*What to do*:
Return, from the lines below, each one that includes the word "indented".

*Material for the task*:
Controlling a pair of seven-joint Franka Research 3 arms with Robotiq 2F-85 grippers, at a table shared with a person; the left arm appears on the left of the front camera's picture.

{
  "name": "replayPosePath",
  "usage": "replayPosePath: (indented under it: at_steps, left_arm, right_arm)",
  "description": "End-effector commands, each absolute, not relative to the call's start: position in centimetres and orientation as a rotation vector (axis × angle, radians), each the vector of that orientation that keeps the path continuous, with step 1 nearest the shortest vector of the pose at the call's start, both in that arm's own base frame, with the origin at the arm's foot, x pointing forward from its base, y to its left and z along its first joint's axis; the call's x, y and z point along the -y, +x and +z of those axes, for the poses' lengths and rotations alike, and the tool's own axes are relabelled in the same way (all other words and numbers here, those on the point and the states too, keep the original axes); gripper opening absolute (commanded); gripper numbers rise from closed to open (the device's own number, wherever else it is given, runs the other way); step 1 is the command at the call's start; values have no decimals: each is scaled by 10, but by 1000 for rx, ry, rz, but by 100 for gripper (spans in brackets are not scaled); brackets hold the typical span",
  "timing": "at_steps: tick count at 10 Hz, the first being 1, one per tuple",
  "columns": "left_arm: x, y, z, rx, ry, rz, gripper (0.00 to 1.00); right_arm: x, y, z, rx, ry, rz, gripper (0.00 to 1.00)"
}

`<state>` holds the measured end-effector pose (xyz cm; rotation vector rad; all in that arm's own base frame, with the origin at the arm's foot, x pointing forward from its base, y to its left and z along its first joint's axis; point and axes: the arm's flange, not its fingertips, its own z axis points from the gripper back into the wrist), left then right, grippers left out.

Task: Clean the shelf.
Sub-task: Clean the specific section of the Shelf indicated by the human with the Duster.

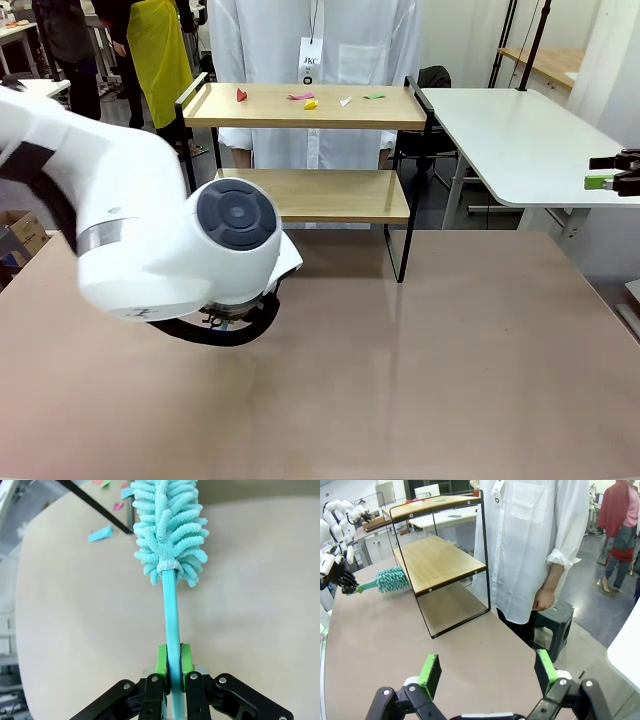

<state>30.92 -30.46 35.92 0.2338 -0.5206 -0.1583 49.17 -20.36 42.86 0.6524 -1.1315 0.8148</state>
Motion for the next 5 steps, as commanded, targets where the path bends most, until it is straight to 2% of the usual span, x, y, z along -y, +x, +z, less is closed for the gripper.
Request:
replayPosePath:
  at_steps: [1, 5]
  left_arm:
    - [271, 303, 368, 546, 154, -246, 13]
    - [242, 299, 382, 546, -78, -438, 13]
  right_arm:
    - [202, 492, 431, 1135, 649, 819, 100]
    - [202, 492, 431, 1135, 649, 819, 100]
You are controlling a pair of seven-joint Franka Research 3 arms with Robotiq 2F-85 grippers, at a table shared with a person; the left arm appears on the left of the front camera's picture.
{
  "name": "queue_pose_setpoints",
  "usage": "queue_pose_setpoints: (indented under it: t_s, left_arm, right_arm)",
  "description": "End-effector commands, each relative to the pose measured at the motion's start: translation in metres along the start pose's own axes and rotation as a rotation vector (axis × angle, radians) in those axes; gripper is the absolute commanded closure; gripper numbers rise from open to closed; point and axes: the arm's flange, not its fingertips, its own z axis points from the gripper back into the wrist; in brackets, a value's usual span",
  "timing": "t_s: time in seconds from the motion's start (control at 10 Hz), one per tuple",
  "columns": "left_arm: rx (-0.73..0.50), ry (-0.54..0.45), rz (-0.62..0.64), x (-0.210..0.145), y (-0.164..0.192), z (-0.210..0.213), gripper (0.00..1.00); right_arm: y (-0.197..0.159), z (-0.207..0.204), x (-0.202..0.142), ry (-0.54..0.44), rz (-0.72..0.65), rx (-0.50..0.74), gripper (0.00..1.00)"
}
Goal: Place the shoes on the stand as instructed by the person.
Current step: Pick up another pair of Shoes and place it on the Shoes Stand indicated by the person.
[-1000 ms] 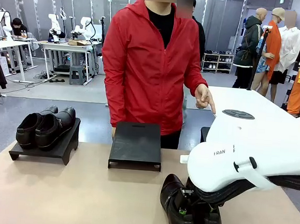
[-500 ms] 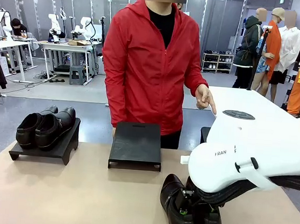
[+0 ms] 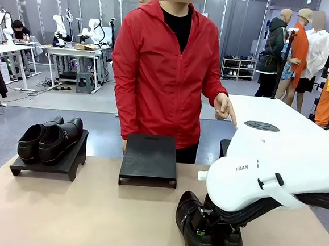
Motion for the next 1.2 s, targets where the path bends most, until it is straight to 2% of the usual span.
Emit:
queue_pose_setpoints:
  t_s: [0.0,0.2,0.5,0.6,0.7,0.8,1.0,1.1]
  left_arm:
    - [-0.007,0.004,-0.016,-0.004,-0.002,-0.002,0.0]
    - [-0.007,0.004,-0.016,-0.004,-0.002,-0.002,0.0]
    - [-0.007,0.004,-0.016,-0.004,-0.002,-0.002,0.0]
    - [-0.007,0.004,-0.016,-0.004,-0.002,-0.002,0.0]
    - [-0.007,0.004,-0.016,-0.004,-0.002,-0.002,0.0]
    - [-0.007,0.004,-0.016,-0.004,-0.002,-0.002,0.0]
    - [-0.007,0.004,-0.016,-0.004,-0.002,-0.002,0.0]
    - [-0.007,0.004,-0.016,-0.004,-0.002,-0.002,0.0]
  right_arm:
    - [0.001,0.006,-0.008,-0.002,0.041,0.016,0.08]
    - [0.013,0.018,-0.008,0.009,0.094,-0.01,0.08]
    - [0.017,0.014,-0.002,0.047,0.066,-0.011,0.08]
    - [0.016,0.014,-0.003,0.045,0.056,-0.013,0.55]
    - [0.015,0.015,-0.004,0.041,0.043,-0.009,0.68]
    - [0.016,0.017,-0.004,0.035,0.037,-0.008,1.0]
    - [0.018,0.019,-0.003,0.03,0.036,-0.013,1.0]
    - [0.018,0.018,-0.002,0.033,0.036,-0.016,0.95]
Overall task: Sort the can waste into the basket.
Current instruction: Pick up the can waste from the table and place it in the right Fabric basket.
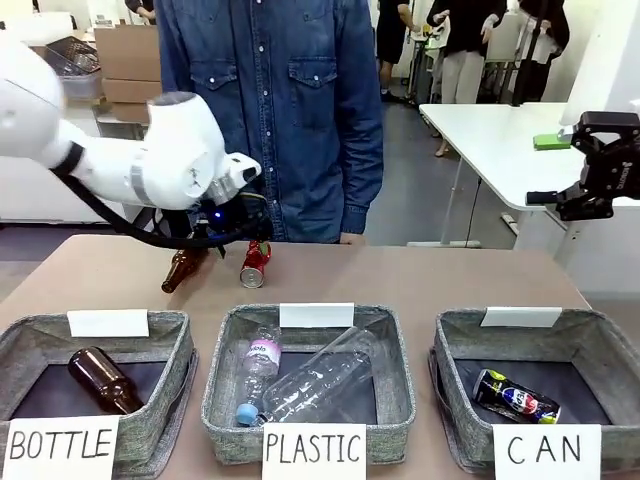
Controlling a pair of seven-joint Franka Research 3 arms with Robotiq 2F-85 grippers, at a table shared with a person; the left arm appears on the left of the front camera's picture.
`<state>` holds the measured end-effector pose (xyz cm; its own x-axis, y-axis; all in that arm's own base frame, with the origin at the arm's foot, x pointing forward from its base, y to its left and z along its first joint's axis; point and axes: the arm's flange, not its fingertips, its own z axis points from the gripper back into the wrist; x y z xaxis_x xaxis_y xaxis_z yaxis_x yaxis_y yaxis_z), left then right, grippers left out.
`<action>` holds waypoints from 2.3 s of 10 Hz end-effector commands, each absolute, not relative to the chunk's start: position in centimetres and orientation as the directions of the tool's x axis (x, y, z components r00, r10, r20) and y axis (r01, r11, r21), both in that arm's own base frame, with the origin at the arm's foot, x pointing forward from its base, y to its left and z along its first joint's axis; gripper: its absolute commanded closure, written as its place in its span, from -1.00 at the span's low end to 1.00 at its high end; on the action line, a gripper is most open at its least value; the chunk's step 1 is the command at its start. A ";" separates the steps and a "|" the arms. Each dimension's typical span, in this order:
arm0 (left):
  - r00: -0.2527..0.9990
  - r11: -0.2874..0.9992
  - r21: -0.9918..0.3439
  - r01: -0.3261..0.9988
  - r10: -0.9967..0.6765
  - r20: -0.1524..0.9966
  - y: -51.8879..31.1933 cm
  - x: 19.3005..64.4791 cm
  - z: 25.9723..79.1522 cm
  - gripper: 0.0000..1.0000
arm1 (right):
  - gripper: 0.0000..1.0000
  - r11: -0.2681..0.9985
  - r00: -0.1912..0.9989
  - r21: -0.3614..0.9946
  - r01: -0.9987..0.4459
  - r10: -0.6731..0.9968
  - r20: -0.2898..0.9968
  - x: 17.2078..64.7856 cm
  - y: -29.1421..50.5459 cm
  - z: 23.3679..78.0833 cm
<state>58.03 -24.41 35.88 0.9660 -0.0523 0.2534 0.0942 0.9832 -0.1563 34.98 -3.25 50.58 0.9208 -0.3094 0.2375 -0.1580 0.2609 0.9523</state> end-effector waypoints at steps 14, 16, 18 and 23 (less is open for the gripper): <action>0.967 0.998 -0.040 0.046 -0.035 0.254 -28.9 61.5 31.9 1.00 | -1.00 0.264 0.924 0.951 -0.162 -0.297 0.240 35.0 -3.4 50.8; 0.950 0.962 -0.141 0.236 -0.197 0.243 -30.7 58.4 35.6 1.00 | -1.00 0.264 0.924 0.951 -0.162 -0.297 0.240 35.0 -3.4 50.8; 0.874 0.873 -0.230 0.430 -0.339 0.349 -33.5 53.4 40.9 1.00 | -1.00 0.264 0.924 0.951 -0.162 -0.297 0.240 35.0 -3.4 50.8; 0.631 0.559 -0.293 0.775 -0.694 0.347 -40.3 41.5 46.5 1.00 | -1.00 0.264 0.924 0.951 -0.162 -0.297 0.240 35.0 -3.4 50.8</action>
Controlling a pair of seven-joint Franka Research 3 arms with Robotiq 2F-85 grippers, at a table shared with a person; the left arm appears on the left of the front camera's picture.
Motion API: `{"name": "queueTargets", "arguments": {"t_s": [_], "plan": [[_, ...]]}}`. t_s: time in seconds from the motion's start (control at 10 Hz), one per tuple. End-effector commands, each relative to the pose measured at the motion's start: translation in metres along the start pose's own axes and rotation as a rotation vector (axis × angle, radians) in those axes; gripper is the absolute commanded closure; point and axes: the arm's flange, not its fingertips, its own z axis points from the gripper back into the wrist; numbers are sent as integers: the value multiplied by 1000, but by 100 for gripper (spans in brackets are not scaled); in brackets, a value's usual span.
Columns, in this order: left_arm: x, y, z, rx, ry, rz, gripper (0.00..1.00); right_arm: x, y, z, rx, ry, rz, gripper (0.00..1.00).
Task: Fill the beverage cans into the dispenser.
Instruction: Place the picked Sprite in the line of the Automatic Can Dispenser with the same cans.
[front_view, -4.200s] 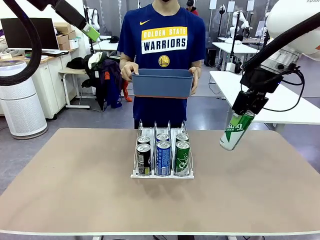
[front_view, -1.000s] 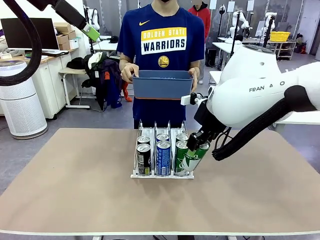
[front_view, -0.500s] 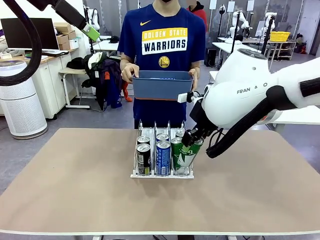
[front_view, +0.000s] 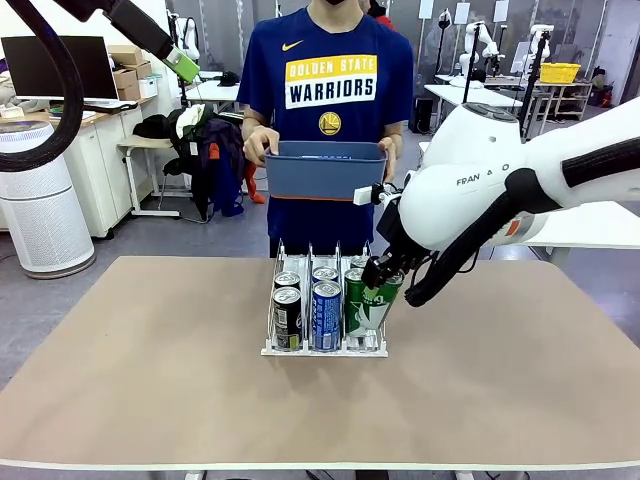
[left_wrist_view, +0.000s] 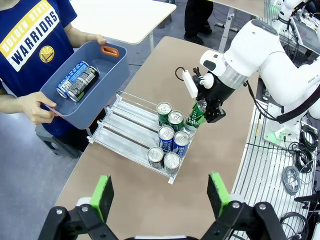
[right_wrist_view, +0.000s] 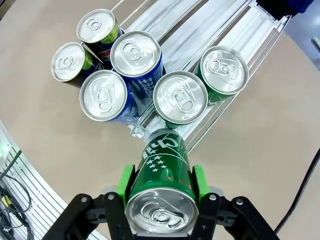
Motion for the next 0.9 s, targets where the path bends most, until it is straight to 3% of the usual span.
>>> {"name": "queueTargets", "arguments": {"t_s": [0.0,0.8], "plan": [[-2,-1,1,0,9,6,0,21,-5,-9,-24,-57,17,42],[-2,-1,1,0,9,6,0,33,-2,-48,5,75,33,42]]}}
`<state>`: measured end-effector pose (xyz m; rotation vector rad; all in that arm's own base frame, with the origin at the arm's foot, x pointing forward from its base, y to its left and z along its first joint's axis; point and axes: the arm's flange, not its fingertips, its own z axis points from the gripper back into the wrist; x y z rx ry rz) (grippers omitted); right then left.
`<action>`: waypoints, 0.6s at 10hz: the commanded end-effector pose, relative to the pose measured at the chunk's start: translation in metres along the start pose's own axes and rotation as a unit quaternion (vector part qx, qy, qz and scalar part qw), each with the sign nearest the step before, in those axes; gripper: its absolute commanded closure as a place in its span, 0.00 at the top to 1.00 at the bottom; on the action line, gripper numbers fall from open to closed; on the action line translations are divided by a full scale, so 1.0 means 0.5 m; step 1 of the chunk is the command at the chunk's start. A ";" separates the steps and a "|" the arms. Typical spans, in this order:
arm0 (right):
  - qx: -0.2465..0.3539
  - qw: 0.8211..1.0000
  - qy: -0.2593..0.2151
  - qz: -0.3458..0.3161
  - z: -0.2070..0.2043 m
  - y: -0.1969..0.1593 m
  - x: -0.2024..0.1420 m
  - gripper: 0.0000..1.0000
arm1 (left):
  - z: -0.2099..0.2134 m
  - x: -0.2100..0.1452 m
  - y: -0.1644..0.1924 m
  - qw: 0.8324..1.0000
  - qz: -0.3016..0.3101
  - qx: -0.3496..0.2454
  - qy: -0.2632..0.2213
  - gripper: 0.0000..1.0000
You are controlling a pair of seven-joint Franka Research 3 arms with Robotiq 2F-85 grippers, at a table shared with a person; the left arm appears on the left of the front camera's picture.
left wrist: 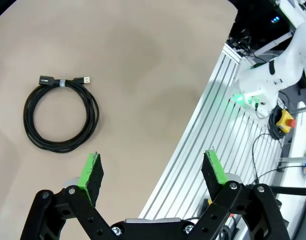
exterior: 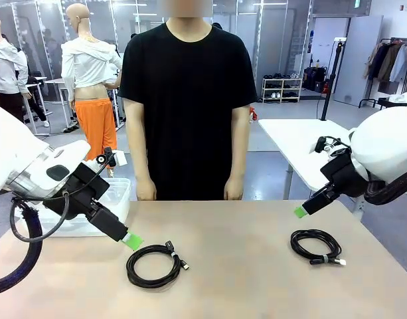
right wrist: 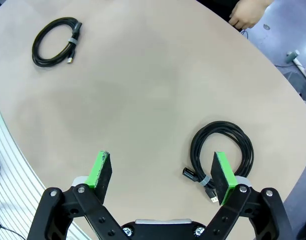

*Reply*:
  "usage": "replayPosePath: (indented under it: at_steps, left_arm, right_arm)",
  "usage": "queue_pose_setpoints: (indented under it: t_s, left_arm, right_arm)",

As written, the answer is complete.